The answer must restate the listing word for word, without its images.
====== Information supplied
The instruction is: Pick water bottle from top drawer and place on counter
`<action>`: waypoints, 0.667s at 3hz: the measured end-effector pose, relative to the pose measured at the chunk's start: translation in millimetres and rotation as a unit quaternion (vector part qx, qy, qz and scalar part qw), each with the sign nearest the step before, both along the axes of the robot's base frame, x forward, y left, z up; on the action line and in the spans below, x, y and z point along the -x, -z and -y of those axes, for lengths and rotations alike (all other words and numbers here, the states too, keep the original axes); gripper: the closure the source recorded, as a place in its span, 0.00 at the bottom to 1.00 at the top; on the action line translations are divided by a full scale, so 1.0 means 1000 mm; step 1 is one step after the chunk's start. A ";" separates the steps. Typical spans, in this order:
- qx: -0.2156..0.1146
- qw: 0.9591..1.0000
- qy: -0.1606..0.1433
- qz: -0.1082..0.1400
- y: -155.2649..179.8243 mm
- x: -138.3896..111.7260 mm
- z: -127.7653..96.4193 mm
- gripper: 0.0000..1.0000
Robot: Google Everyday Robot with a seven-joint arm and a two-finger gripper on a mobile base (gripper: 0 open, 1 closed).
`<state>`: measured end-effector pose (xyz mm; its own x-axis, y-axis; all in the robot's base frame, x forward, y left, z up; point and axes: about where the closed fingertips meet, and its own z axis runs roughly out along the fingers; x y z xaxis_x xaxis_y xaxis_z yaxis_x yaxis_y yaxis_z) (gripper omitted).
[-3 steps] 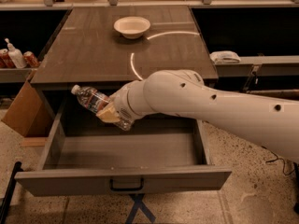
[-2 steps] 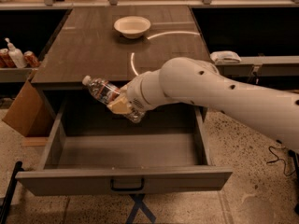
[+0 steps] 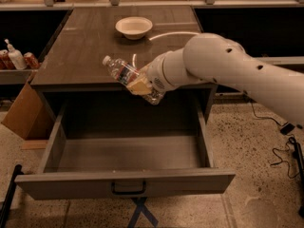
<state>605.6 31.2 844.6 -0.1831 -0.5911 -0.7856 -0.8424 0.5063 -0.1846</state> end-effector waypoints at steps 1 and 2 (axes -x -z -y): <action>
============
### Output
The instruction is: Pick water bottle from top drawer and place on counter
`<action>`: waypoints, 0.667s at 3hz: the measured end-effector pose, relative to the pose measured at the chunk's start: translation in millimetres and rotation as a unit quaternion (vector part qx, qy, qz and scalar part qw), each with the sign nearest the step before, both along the axes of the robot's base frame, x forward, y left, z up; on the action line and in the spans below, x, y and z point along the -x, -z and -y of those axes, for lengths and rotations alike (all other words and numbers here, the states too, keep the original axes); gripper: the closure the source recorded, as a place in its span, 0.00 at the bottom to 1.00 at the top; on the action line translations are divided by a full scale, so 1.0 means 1000 mm; step 1 is one step after the chunk's start. A ";" separates the steps. Typical spans, in this order:
- qx: -0.2156..0.1146
- qw: 0.9591..1.0000
- qy: -0.1606..0.1433
- qz: -0.1082..0.1400
- y: -155.2649..179.8243 mm
- x: -138.3896..111.7260 mm
- z: -127.7653..96.4193 mm
- gripper: 0.0000..1.0000
Robot: Google Everyday Robot with a seven-joint arm and a two-finger gripper on a mobile base (gripper: 0 open, 1 closed).
`<state>`: measured end-effector pose (xyz mm; its own x-axis, y-axis; all in the robot's base frame, x forward, y left, z up; point and axes: about where the closed fingertips meet, and its own z axis runs roughly out along the fingers; x y z xaxis_x xaxis_y xaxis_z yaxis_x yaxis_y yaxis_z) (gripper omitted).
[-3 steps] 
[-2 steps] 
[+0 steps] 
<state>605.6 31.2 844.6 -0.1831 -0.5911 -0.7856 -0.8424 0.5063 -0.1846</state> end-effector waypoints at steps 1 and 2 (axes -x -z -y): <action>

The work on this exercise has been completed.